▸ Problem to work on: Up to and including the line holding "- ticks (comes", write out the data exactly from its first line, but not the pictures.

▸ Dataset extract:

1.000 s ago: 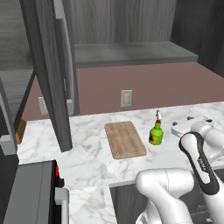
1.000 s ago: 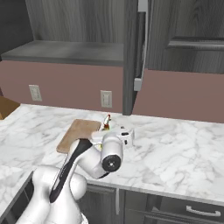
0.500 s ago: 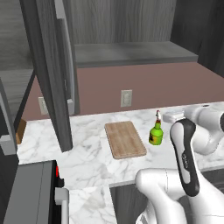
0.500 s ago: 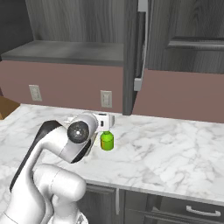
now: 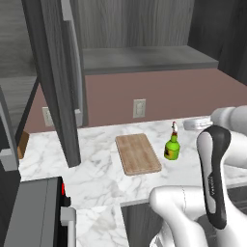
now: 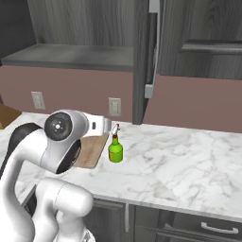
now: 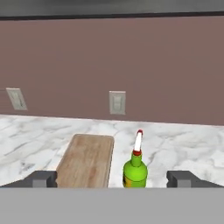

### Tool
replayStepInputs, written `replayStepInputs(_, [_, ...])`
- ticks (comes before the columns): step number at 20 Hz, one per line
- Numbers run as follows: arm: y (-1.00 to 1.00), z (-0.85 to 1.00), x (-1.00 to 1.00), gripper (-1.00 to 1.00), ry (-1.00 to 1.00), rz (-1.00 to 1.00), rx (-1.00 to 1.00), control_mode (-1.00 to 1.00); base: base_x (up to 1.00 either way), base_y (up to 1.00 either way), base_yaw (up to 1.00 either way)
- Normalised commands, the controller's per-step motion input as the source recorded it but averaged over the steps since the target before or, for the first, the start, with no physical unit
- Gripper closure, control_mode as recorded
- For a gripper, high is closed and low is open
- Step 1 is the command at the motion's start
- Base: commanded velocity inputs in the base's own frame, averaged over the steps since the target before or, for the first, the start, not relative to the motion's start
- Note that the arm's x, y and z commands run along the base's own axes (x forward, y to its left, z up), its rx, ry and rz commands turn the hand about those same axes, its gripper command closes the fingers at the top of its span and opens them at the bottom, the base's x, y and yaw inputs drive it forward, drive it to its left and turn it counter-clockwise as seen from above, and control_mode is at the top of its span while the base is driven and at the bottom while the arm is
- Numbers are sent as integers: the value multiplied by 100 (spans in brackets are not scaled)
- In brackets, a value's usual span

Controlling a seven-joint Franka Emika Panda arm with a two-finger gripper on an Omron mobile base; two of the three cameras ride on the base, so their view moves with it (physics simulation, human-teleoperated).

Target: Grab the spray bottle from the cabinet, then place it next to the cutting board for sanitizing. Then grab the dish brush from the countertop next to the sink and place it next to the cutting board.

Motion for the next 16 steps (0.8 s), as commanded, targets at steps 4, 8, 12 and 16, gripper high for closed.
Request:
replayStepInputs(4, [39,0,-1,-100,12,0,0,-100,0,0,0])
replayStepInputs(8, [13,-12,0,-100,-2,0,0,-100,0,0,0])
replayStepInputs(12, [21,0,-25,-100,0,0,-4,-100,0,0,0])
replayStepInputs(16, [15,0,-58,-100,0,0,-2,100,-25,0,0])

▸ Your solution:
1.000 s ago: 
1.000 s ago: 
0.500 s ago: 
0.500 s ago: 
now: 
now: 
now: 

### Tool
replayStepInputs, written `replayStepInputs(_, [_, ...])`
- ticks (comes before the columns): step number at 20 Hz, one per line

The answer has been given in its entirety.